Kenya Power has taken loans worth Sh105 billion, as it accumulates debt to fund its large infrastructure projects.
A breakdown of the loans in its 2016 financial statements shows that the company has been most aggressive in accumulating credit in the last three years, doubling its debt from the Sh53 billion it had at the end of June 2014.
The loan uptake has seen interest rates emerge as one of the main risks for the company to watch out for.
“To manage the interest rate risk, management has endeavoured to only sign and obtain borrowings from institutions that offer contracts with fixed interest rates,” Kenya Power said in its financial report.
In the last 10 years, the electricity distributor has been increasing its borrowings by an average of Sh10 billion, with the largest borrowings seen between 2014 and 2015.
Some of the current loans it is servicing include a 6.5 million euro (Sh695.5 million at current exchange rates) loan from the European Investment Bank for the Olkaria project.
Other loans are from the Nordic Development Fund, Agence Francaise de Development, and the Japan Bank for International Co-operation.
The most expensive debt is a short-term loan from Equity Bank that is accruing interest of 16 per cent.
“Standard Chartered Bank, Equity Bank, First Rand Bank and CfC Stanbic loans are secured by letters of negative pledge. All other loans are guaranteed by the Government of Kenya,” Kenya Power says.
An analysis of the borrowings shows that the company will pay Sh8.8 billion this year, with another Sh6.6 billion maturing in the next one to two years.

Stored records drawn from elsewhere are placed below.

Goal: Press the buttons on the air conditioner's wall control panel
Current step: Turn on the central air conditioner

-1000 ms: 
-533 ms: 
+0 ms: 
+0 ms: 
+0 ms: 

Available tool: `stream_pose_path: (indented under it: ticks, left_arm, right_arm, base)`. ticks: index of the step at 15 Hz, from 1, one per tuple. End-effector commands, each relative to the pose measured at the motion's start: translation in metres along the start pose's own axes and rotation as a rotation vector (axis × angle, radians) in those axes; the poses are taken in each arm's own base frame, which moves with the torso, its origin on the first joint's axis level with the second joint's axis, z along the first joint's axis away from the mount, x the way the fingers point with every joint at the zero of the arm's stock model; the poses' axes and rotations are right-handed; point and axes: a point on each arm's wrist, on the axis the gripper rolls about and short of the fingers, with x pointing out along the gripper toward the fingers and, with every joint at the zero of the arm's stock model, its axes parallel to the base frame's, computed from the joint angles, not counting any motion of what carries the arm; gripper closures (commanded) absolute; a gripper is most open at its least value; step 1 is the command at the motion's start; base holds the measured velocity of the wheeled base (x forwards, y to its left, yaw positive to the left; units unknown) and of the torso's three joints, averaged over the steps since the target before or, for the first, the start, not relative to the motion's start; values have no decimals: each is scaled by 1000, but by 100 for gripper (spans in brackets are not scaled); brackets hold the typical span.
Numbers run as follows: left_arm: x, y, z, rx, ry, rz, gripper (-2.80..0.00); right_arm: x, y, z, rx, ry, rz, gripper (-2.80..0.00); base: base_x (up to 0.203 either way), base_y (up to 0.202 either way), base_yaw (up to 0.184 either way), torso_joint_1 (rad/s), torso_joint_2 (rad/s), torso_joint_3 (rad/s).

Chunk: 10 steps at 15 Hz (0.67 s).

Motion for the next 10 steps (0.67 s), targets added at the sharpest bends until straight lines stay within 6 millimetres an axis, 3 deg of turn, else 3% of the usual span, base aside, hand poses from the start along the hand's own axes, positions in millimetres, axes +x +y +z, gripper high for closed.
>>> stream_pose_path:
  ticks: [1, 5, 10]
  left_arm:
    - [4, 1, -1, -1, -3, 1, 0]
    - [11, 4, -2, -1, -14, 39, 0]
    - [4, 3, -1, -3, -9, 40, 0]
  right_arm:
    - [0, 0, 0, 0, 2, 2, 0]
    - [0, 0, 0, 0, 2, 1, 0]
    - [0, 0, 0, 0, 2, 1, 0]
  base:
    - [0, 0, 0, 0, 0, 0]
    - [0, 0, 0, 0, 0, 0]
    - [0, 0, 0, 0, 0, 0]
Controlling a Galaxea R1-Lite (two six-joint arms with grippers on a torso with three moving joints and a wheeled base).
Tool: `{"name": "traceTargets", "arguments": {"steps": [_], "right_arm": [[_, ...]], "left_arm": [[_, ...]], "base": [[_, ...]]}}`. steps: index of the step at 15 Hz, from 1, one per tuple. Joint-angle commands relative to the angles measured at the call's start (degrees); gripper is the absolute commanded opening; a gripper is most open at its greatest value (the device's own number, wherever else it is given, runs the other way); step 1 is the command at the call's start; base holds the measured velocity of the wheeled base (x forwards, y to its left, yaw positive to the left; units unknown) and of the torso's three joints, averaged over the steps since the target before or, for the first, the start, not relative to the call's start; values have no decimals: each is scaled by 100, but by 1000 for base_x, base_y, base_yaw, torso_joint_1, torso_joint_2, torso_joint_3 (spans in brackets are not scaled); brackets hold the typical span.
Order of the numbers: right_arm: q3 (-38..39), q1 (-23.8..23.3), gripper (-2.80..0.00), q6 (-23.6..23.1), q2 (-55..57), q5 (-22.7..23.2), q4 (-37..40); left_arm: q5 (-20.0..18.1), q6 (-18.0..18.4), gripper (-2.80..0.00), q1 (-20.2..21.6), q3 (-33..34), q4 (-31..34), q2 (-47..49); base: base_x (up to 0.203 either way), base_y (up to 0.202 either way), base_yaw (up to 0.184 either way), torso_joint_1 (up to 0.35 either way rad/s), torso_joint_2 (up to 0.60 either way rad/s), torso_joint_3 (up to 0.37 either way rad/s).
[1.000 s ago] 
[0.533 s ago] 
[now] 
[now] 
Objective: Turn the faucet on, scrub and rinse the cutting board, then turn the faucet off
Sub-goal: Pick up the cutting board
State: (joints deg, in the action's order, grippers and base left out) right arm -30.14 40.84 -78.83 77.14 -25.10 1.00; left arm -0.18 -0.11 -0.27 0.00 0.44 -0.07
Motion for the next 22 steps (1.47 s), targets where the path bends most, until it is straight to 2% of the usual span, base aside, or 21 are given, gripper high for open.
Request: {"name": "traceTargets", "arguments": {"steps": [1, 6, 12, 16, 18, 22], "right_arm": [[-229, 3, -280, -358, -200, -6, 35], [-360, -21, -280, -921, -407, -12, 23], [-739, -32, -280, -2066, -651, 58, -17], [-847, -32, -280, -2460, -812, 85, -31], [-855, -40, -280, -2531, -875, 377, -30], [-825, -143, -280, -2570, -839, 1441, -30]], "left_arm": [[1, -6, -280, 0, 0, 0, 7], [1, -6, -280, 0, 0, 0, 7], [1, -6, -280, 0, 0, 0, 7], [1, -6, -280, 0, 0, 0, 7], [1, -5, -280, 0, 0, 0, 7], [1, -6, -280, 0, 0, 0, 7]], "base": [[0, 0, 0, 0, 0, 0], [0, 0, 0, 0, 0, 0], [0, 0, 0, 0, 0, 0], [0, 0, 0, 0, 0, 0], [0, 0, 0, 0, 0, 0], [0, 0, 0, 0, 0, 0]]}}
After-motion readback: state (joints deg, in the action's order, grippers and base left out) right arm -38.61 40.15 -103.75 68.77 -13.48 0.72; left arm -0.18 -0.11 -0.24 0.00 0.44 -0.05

It will be required to repay Sh47.4 billion in the next two to five years, while the bulk of Sh50 billion will be due after the next five years.
The firm has been sinking the billions it has received in addition to grants into key infrastructure projects as part of its ambitious plan to connect all Kenyan households to electricity in the next four years.
It connected 1.2 million new customers last year, taking the total number of households connected to the national grid to 4.87 million. This translates to a 60 per cent access rate.
Last week, the utility firm announced it is constructing three major sub-stations within Nairobi at a cost of Sh18.4 billion ($180.5 million) in a bid to provide alternative sources of power supply to minimise outages.
Nairobi is a major power market, consuming more than 50 per cent of the country’s electricity supply and accounting for about 70 per cent of Kenya Power’s revenue.
“Provision of reliable and quality electricity supply to our customers in these areas is paramount to secure and grow our business,” Kenya Power CEO Ben Chumo told shareholders at the firm’s recent annual general meeting.
The sub-stations will be gas insulated, making them cost effective due to low maintenance costs, and their compact design will require less space than conventional sub-stations do.
The Nairobi Central Business District 400MVA, 220/66kV sub-station will offer alternative power supply to Likoni Road, Muthurwa, City Square, Cathedral, Nairobi West and Parklands sub-stations.
It will entail installation of underground cables to minimise challenges of wayleave acquisition associated with overhead power lines. They are also ideal for developed urban centres as they provide minimal exposure to human activities that disrupt electricity supply.
The Juja Road 132/66kV sub-station, which has been the main bulk supply point for Nairobi and the central hub for the national grid since its commissioning in 1954, will be overhauled at a cost of Sh2.7 billion to convert it to a gas-insulated sub-station.
The third sub-station, Thika Road 400MVA, 220/66kV, is strategically located to serve growing demand along the Thika superhighway. It is part of the 220kV Nairobi Ring Power Project designed to reinforce electricity supply to the city and its metropolis.
In the year to June 30, 2016, Kenya Power completed construction of 36 additional sub-stations across the country under its five-year Power Distribution Masterplan that runs to 2018.
These projects are financed by the Company as part of the Kenya Electricity Modernisation Project aimed at improving efficiency of the distribution network, reducing technical losses and enhancing capacity for uptake of additional power generation.